■ **EXERCISE AIM**: The line containing "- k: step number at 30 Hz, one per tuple" marks the end: output every line of the data up to it, and that line too, exactly as written.

■ **SOURCE MATERIAL**:
────────────────────────────────────────

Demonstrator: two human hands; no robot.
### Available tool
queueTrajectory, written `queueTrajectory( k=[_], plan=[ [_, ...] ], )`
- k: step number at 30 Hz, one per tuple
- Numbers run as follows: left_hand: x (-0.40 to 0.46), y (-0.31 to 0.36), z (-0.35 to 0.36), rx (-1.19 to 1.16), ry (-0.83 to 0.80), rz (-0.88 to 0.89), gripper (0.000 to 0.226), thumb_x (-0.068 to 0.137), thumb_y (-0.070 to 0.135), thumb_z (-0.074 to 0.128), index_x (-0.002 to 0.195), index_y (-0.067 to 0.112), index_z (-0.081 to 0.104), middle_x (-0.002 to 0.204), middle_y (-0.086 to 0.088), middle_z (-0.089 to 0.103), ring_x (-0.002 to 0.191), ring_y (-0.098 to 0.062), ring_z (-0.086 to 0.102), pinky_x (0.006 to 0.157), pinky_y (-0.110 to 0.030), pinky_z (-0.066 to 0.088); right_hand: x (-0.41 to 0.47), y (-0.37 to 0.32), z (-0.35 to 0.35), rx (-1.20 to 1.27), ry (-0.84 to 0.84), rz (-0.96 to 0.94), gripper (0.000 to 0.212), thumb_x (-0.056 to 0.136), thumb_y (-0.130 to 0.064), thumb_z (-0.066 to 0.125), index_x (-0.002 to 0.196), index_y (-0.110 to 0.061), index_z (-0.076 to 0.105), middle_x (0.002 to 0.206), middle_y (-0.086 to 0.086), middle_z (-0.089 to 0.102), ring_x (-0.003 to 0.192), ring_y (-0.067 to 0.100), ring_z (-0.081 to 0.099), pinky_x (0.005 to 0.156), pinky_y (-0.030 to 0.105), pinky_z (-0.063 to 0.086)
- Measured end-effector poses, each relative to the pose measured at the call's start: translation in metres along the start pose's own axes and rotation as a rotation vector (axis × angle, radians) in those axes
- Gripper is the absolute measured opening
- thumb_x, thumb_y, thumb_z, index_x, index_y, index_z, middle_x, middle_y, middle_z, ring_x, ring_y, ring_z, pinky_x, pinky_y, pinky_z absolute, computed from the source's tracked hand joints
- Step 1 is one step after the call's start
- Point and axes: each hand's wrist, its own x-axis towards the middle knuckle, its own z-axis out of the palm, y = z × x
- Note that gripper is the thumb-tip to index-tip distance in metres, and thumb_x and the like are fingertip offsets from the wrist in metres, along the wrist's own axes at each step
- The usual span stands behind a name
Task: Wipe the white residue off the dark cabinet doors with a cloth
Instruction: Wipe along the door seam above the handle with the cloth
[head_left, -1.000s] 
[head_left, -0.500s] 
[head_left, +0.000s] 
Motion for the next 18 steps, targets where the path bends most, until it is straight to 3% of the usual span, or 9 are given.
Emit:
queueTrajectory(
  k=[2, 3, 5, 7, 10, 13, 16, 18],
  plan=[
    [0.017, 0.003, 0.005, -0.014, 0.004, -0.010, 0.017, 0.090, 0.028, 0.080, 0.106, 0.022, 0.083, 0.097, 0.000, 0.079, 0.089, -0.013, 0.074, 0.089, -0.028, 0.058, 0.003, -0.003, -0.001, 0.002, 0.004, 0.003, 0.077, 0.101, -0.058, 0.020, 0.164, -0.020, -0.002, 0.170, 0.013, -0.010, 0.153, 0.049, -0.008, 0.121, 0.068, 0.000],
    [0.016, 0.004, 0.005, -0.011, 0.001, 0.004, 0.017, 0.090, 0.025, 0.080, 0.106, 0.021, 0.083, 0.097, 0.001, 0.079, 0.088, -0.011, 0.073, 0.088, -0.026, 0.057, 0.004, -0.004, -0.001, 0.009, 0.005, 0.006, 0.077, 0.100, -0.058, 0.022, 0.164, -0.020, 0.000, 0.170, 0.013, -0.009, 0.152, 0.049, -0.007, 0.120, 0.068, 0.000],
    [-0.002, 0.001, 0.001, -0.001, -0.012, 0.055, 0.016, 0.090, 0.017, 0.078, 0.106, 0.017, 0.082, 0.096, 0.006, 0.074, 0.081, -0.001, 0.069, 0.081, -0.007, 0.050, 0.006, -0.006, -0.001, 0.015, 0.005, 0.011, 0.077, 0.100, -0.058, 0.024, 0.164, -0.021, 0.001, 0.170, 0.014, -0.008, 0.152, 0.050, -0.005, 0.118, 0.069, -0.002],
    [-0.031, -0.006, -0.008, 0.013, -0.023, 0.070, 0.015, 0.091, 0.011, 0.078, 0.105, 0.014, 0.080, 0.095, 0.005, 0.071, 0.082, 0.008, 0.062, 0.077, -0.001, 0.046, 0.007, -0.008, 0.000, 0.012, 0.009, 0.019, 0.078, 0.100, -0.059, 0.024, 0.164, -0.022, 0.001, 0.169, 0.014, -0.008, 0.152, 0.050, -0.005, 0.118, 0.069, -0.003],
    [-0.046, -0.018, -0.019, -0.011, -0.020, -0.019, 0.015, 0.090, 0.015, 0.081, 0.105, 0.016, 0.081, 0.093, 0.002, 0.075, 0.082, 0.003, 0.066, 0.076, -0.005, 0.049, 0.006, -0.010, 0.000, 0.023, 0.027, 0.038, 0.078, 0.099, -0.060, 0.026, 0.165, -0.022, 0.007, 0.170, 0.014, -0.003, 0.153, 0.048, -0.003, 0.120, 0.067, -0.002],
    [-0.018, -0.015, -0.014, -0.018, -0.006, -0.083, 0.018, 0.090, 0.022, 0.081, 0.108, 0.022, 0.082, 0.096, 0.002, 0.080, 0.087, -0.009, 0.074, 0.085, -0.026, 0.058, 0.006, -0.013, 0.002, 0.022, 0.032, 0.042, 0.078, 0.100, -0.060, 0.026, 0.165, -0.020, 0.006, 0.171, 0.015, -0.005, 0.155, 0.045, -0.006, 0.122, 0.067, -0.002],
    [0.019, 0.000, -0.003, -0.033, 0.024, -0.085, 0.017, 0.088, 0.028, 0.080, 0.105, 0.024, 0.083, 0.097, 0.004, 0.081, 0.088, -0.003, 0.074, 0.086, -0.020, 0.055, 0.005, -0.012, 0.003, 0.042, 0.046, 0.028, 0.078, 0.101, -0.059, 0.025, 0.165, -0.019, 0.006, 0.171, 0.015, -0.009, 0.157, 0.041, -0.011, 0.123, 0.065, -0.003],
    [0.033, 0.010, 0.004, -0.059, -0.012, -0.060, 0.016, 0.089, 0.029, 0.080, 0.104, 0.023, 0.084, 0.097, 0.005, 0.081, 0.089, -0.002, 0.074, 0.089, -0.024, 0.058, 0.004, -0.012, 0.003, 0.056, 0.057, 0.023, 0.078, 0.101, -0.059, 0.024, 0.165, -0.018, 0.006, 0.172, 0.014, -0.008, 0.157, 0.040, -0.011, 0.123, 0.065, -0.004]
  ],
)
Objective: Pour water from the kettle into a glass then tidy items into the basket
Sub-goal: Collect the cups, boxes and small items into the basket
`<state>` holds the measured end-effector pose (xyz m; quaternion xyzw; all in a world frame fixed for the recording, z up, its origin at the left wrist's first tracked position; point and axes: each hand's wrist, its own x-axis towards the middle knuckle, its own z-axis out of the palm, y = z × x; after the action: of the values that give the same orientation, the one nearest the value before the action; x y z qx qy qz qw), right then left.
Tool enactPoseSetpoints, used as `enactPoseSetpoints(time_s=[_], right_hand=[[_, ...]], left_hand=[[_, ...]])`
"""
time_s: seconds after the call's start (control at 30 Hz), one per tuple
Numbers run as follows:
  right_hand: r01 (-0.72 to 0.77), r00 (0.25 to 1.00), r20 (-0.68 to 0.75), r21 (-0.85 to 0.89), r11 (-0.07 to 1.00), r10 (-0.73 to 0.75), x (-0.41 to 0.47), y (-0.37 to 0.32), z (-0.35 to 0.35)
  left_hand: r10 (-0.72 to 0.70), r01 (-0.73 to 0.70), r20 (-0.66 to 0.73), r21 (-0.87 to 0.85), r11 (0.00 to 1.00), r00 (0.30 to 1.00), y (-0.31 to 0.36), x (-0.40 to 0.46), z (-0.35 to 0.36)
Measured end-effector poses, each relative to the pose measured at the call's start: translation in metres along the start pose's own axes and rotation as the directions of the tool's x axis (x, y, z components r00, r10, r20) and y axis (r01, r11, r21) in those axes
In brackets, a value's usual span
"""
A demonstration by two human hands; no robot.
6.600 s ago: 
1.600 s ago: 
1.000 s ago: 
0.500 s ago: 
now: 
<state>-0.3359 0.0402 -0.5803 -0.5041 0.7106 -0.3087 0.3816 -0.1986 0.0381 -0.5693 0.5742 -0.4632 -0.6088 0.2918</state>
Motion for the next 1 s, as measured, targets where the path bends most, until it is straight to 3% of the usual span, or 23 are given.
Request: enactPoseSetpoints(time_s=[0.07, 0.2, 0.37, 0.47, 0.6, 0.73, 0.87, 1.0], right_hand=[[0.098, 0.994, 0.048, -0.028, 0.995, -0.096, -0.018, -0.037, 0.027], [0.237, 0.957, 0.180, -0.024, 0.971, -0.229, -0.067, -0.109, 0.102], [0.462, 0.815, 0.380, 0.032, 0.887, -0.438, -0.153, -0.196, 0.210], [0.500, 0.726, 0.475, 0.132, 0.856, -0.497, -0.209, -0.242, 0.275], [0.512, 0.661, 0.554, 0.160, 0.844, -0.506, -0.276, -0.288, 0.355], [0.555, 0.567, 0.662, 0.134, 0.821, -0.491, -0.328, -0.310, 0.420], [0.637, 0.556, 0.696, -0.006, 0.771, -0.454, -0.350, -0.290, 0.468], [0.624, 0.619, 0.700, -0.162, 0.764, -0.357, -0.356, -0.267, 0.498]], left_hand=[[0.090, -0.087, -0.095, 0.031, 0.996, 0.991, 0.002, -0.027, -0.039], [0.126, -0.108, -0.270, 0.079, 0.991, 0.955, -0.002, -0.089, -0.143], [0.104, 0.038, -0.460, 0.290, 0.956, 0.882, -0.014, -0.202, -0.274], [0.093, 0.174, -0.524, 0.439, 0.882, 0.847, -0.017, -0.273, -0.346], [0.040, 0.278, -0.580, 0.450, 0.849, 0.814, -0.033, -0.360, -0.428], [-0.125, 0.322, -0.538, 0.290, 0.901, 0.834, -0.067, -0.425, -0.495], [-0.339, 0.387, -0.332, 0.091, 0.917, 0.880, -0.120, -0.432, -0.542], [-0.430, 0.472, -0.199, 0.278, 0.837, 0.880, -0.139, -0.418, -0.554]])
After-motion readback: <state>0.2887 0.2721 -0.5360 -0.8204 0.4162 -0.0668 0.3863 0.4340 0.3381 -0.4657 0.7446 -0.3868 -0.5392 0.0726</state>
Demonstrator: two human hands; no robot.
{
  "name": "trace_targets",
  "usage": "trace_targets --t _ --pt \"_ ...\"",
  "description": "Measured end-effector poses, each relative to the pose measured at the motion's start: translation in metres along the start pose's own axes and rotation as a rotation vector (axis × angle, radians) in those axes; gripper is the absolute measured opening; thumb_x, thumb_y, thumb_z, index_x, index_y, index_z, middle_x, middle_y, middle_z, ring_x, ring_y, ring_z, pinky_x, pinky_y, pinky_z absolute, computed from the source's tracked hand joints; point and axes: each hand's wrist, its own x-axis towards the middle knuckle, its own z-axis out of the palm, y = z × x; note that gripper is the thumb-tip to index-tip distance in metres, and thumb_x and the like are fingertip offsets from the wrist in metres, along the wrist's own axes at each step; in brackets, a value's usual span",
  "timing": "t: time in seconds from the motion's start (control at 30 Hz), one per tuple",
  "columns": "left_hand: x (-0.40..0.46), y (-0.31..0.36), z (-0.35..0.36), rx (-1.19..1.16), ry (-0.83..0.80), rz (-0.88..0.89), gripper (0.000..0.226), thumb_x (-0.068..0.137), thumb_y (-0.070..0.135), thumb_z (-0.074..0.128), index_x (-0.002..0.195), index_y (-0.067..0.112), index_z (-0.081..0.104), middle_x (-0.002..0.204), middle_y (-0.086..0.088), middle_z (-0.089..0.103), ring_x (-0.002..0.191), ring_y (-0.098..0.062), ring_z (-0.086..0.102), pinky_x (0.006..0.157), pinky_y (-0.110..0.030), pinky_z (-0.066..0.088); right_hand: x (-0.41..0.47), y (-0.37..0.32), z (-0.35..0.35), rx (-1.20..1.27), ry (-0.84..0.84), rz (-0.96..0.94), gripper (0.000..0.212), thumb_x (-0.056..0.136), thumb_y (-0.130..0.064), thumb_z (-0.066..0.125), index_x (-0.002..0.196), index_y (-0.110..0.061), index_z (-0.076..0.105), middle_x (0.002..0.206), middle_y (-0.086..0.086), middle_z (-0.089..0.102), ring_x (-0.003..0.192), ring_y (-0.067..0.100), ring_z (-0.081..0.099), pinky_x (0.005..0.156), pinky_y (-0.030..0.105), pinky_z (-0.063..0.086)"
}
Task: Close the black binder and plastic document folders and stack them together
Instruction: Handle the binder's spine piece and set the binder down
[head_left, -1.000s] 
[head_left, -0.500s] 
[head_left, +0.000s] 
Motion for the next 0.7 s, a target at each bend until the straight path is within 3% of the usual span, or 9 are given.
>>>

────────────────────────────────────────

■ **ANSWER AREA**:
Demonstrator: two human hands; no robot.
### Available tool
queueTrajectory, written `queueTrajectory( k=[_], plan=[ [_, ...] ], )`
- k: step number at 30 Hz, one per tuple

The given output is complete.